Reichelt, along with Agawam Mayor Christopher Johnson, also told business leaders their towns are trying to avoid implementing stormwater fees. Johnson said the federal Environmental Protection Agency is mandating the town have a stormwater protection ordinance.

“The EPA is coming down on all the cities and towns and saying, ‘These are your mandates and you must clean and maintain stormwater systems,’ most of which are decades and decades  and decades old, and there just is not a sufficient revenue stream available,” he said.

Johnson said Agawam has been using American Rescue Plan Act funds to pay for stormwater work. In response to the letter, he said he will get the EPA’s request onto the City Council agenda.

Reichelt said West Springfield’s stormwater system is overworked due to the increasing severity of storms. The town, he said, has spent the past six years trying to create a stormwater fee or stormwater utility that makes sense. He said businesses won’t have the capacity to take care of a system they expect the municipality to pay for.

“It’s a big problem that we’re going to have to face sooner rather than later as we go forward,” he said.

For the most part, the mayors touted and answered questions about their town’s recent infrastructure projects. Reichelt said the rotary planned for the intersection of Elm and Westfield streets will start taking shape this summer, and might be finished early.

“We’ll see that downtown kind of be regenerated,” he said. “If you’ve ever been to Hudson, Mass., they have a similar downtown to what we’re trying to do.”

Reichelt said a bid was awarded to add a bike lane on Riverdale Street from Interstate 91 to the Holyoke city line. He also said that work on Memorial Avenue should be done in 2026, and will cost $30 million.

“It survived two Big Es now, being under construction,” he said. “When it is done, it is going to be nice to look at for hopefully a few years.”

Johnson said work on Meadow Street’s drainage problems is paused for the winter, but will start again in the spring. Most of the drainage work is done, he said, but water and sewer lines still need to be replaced.

West Springfield Mayor William Reichelt.
Reminder Publishing photo by Tyler Lederer

Asked if any ARPA funds were going to behavioral health initiatives, Reichelt said there were no specific allocations, but that the town has hired a social worker and a clinician that both work with the Police Department. The town is hoping to use ARPA funds this year and make space in the budget next year, he said, to hire a homeless liaison to work with the library, Senior Center, and Health Department.

Asked what businesses should know about the Agawam High School building project, Johnson said the town was in the “schematic design phase,” where architects devise the new school’s floor plans.

He recounted the construction plans he outlined in a February public information meeting, including plans to convert the former industrial arts wing into an early childhood center. The early childhood center, he said, is not eligible for Massachusetts School Building Authority reimbursement funds, but reusing part of the old high school will cost half the price of building a new structure.
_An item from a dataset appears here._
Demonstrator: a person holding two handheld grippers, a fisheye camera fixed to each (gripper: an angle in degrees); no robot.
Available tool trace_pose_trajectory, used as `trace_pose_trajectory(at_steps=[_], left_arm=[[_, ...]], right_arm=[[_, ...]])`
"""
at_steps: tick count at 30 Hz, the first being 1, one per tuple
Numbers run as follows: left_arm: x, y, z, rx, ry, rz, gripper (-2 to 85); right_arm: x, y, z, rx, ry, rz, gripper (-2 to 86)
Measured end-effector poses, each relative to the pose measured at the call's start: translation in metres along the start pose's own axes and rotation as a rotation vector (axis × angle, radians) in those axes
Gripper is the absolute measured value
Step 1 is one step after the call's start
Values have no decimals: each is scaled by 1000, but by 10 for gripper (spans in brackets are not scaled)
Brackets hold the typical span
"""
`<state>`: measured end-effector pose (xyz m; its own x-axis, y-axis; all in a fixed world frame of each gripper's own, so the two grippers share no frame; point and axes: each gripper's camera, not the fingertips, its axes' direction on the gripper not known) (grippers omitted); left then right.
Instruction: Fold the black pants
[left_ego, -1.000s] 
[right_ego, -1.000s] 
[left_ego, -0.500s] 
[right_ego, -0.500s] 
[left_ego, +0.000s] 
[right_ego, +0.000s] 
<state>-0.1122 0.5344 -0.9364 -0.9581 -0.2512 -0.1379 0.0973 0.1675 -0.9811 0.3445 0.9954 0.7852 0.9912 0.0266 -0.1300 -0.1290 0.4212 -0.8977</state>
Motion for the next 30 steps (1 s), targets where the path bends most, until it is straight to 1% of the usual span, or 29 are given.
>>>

He said the current high school’s outdated HVAC system and roof were concerns, as well as the control system, which was made by companies that no longer exist. He said 40% of the school was without heat in December, and a new control pack had to be retrofitted.

“It’s really a choice between building a new school and getting new modern technology, or limping along with what we have,” he said.

Johnson also said the school is on probation with the New England Association of Schools and Colleges because the it doesn’t have necessary, modern technology, and the town can’t afford to lose NEASC accreditation.

He asked voters to do their research before the special election June 11 on whether to authorize a tax increase to pay for the project.

“Make your decision based upon the facts,” he said. “Please don’t rely on what you see on social media and assume that it’s true.”